The highly anticipated testimony from Kerry Kennedy came after two days of testimony from character witnesses, police officers and a toxicology expert.

Lefcourt, a noted defense lawyer who has represented a string of celebrities, guided Kerry Kennedy through her personal biography and eventually the events of the morning she wrecked her Lexus SUV.

She said she had no memory of driving after getting on I-684. She began her day early and around 7:30 a.m. took a pill.

"I thought I was taking my Synthroid," thyroid medicine, Kerry Kennedy said. "I now know, thanks to the (toxicology) lab, that I must have taken my sleep medicine by mistake."

She then made a cappuccino, packed three bags into her SUV and headed down her driveway in Bedford, N.Y., toward the expressway.

The next thing she remembered was a man knocking on her door, she said. Her SUV was sitting in a left-turn lane on New York 22, about a block east of I-684. She had been slumped over the wheel.
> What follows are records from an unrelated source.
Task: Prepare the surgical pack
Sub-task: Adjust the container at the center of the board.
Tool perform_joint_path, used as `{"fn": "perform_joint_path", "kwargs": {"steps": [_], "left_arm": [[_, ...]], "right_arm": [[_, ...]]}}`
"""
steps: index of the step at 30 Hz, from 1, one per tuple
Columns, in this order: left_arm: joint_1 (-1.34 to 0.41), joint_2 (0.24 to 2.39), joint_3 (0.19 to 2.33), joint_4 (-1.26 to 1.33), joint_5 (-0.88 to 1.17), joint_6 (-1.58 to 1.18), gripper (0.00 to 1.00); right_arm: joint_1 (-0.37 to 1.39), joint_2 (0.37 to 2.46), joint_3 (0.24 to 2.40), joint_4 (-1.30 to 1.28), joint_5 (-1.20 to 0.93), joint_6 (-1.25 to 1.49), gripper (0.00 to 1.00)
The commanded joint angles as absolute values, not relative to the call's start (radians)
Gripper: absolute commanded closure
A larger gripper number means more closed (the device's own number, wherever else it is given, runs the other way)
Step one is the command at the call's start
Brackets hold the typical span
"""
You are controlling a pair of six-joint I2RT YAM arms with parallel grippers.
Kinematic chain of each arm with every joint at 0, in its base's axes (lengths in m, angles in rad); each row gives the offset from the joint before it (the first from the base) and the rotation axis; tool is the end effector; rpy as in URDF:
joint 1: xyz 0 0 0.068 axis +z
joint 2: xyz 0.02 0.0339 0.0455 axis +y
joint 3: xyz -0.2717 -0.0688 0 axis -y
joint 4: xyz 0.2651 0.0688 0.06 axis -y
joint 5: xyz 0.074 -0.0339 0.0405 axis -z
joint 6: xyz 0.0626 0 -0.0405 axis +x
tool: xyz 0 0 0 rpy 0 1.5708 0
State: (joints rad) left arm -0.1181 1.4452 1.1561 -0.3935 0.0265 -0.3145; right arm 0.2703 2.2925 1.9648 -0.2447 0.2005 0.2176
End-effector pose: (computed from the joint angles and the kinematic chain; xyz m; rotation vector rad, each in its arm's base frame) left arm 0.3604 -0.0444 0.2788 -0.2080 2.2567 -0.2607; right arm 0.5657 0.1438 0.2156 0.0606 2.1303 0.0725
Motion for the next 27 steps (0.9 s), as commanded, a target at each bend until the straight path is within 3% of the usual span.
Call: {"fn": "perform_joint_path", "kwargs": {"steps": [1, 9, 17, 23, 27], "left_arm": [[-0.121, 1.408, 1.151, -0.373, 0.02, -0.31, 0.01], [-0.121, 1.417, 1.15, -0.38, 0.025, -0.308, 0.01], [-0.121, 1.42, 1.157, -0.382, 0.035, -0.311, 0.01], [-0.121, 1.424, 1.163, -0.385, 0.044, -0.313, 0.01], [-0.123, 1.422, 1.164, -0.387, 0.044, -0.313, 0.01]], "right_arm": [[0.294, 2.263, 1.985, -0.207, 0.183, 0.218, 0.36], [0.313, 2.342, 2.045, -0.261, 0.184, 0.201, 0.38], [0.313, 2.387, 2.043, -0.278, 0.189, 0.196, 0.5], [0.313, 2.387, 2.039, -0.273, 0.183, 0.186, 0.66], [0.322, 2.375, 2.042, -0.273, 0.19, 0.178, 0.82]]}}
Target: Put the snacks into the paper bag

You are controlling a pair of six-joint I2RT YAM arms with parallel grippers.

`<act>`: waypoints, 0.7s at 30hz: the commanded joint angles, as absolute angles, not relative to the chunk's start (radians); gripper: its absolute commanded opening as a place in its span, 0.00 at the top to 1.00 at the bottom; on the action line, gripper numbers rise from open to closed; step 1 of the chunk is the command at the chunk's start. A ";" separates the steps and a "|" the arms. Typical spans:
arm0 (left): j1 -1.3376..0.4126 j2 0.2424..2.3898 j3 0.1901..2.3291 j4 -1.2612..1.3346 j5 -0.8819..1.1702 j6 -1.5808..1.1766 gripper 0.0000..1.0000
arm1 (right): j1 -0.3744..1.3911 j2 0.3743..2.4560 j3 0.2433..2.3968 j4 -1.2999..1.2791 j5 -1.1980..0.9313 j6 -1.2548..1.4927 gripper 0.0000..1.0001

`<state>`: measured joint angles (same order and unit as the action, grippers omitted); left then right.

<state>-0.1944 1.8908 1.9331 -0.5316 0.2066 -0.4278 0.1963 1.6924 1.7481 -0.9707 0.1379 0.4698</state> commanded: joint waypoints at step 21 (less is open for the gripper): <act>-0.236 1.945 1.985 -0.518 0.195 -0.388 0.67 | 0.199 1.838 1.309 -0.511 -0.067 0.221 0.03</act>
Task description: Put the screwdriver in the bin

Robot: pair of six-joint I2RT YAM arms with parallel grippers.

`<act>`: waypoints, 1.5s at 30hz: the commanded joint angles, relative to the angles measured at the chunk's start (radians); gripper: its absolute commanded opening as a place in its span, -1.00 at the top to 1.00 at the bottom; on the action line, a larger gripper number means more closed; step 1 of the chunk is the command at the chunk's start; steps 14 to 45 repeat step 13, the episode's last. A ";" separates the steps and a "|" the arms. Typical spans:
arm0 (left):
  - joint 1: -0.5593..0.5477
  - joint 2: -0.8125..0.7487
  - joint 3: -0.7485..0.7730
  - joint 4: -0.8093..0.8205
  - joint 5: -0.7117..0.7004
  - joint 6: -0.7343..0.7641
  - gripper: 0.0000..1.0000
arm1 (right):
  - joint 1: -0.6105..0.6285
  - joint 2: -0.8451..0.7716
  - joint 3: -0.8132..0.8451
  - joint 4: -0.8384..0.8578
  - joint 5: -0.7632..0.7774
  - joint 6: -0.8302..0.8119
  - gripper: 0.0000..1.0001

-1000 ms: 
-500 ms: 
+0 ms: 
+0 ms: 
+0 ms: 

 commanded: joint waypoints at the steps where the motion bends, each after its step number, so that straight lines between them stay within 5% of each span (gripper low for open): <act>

Police arrived and Kennedy stepped out of the car, surveying the damage. An officer then administered field sobriety tests, which Kerry Kennedy failed.

"I remember thinking that it was disturbing that I couldn't perform those tests that should have been pretty easy for me," she said.

She repeatedly denied knowing that the sleeping pill had affected her driving.

Lefcourt showed jurors photographs of the two pill bottles, which looked similar. He also displayed photos of the pills themselves. One was slightly longer than the other, but they otherwise appeared much the same.

The cross-examination from Assistant District Attorney Doreen Lloyd seemed to rattle Kerry Kennedy at several points.

"It would've taken you about a second to read that label, correct?" Lloyd asked at one point.

"I really wish I had or I wouldn't be here today," Kerry Kennedy said.

"Would you agree that was careless of you?" Lloyd asked.

"I would," Kerry Kennedy said.

At one point Lloyd read aloud Kerry Kennedy's original statement to the media on the matter, in which she said she might have had a seizure. Kerry Kennedy later revised the statement to say the problem was a sleeping pill.

She had trouble remembering details, such as when she put her clothes on that morning and which doctor prescribed some of her pills. She claimed to have little idea about zolpidem's effect on her body despite taking the medication on and off for 10 years.

After the testimony, the jury of four men and two women was sent home while lawyers for both sides met behind closed doors with Judge Robert Neary of Westchester County Supreme Court to discuss the jury charge.

The trial will resume Thursday morning with closing arguments expected sometime that day.

"No comment till tomorrow," Kerry Kennedy said as she left the courthouse.